Lines below that hold the word "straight" must be copied in full.

#### Supplied material

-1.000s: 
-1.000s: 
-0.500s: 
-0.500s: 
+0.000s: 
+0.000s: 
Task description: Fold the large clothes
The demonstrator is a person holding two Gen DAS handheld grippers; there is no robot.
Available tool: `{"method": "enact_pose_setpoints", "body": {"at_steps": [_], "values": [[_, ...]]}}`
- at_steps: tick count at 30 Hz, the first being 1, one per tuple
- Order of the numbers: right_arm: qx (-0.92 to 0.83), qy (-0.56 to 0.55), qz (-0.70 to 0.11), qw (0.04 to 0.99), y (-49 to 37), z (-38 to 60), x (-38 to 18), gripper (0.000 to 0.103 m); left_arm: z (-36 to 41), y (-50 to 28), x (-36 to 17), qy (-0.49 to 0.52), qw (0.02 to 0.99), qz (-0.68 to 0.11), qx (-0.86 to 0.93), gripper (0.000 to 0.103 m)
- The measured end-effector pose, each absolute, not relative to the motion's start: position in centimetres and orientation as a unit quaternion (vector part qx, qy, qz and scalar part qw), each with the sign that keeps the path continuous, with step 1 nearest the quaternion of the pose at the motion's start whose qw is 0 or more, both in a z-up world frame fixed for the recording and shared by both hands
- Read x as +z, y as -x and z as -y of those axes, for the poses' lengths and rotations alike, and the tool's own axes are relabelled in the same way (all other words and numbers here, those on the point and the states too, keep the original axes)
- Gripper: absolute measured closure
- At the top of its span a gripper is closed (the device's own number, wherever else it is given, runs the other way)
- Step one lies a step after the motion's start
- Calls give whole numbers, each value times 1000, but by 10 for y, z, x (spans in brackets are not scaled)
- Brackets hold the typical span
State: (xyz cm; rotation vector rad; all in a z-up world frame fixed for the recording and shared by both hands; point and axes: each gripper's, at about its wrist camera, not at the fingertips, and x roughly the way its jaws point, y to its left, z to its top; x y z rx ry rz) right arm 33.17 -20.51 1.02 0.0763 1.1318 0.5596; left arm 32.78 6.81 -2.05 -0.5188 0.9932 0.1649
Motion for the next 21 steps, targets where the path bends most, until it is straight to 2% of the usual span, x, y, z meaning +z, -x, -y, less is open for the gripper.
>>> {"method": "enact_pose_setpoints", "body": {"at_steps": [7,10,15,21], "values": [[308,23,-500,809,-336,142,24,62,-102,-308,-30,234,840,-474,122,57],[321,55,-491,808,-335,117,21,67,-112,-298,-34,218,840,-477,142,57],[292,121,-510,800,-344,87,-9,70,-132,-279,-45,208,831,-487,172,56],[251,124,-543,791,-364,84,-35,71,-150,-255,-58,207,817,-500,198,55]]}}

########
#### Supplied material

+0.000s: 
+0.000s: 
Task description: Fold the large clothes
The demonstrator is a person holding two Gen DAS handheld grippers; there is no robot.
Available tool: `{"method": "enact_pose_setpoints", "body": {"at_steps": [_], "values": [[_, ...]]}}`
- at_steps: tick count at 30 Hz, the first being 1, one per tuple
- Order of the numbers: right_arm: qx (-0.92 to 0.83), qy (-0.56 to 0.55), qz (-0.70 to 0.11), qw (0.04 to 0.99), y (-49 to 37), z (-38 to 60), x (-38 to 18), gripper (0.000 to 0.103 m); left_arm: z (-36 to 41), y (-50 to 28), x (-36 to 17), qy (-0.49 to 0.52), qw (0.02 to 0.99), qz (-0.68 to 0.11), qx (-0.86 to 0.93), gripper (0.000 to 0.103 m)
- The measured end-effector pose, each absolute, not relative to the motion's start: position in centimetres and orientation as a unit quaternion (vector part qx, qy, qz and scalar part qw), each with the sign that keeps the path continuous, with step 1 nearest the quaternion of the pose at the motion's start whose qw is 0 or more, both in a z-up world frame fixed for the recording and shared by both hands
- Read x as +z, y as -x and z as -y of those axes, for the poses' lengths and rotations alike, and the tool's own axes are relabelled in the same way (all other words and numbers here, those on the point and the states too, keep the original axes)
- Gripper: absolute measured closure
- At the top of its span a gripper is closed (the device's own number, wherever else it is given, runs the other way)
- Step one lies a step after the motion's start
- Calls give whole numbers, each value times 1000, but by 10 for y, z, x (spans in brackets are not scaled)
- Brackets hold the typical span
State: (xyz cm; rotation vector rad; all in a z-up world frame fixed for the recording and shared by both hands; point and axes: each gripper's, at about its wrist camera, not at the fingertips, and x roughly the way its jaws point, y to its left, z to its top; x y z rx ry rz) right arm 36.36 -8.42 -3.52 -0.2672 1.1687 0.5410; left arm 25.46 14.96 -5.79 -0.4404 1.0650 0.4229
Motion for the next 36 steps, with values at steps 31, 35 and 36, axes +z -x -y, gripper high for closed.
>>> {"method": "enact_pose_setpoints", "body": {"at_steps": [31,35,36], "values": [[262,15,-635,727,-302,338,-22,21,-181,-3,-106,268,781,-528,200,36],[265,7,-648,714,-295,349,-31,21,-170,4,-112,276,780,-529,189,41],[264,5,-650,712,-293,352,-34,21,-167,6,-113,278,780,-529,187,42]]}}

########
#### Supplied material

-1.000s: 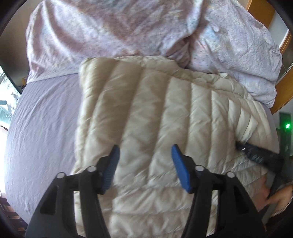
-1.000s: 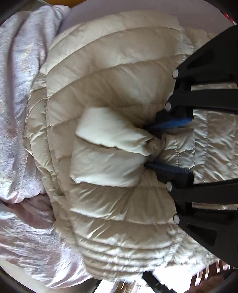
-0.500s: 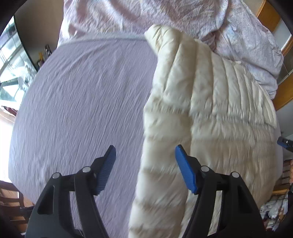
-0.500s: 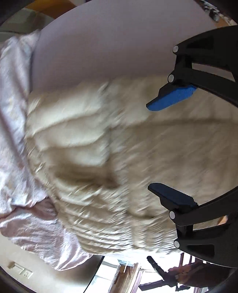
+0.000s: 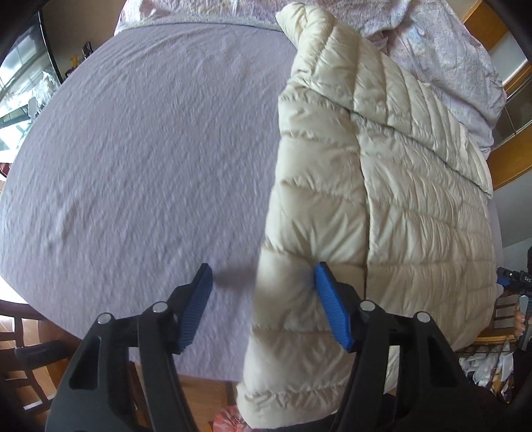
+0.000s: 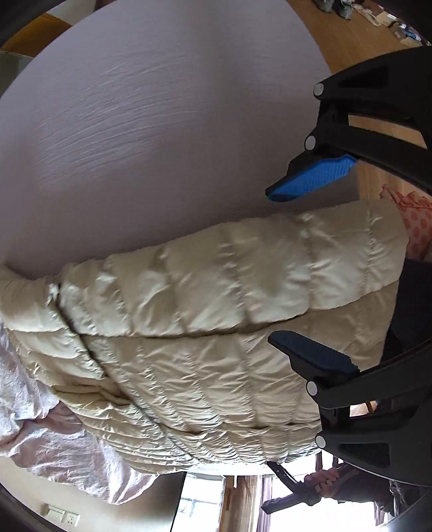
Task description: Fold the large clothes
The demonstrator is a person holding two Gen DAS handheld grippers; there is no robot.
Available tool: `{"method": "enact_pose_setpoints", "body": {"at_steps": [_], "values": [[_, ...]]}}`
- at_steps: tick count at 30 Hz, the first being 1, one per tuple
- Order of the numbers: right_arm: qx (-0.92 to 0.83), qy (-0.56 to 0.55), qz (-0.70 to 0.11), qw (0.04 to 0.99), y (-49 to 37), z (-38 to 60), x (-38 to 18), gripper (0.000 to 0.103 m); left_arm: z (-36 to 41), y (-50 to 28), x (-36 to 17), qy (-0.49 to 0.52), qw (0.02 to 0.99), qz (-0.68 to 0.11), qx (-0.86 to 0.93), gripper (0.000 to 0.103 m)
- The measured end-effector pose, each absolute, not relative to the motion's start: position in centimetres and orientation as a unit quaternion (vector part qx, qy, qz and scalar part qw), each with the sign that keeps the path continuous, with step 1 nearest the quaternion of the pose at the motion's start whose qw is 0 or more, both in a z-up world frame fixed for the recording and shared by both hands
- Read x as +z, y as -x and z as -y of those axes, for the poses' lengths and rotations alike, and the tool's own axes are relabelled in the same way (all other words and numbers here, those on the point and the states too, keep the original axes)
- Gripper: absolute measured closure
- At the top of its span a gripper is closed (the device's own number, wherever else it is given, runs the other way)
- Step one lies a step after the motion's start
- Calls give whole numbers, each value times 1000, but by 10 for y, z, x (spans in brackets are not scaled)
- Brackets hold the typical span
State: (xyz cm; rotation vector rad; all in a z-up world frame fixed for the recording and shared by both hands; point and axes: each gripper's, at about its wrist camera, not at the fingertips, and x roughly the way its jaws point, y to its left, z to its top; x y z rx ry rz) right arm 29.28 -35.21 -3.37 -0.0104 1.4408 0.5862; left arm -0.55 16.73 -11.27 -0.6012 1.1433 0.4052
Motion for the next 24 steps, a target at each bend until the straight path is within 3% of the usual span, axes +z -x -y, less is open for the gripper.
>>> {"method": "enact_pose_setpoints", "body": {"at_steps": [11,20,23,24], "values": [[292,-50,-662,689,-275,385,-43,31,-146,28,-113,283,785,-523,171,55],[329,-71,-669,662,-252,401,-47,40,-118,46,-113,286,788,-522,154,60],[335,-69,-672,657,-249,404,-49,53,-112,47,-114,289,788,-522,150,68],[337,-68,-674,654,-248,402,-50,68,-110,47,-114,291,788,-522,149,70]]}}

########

# Solution for this problem
Motion for the next 21 steps, targets where the path bends most, until it is straight to 2% of the usual span, x, y, z meaning +z, -x, -y, less is open for the gripper.
Motion for the next 24 steps, a target at each bend until the straight path is within 3% of the usual span, axes +z -x -y, less is open for the gripper.

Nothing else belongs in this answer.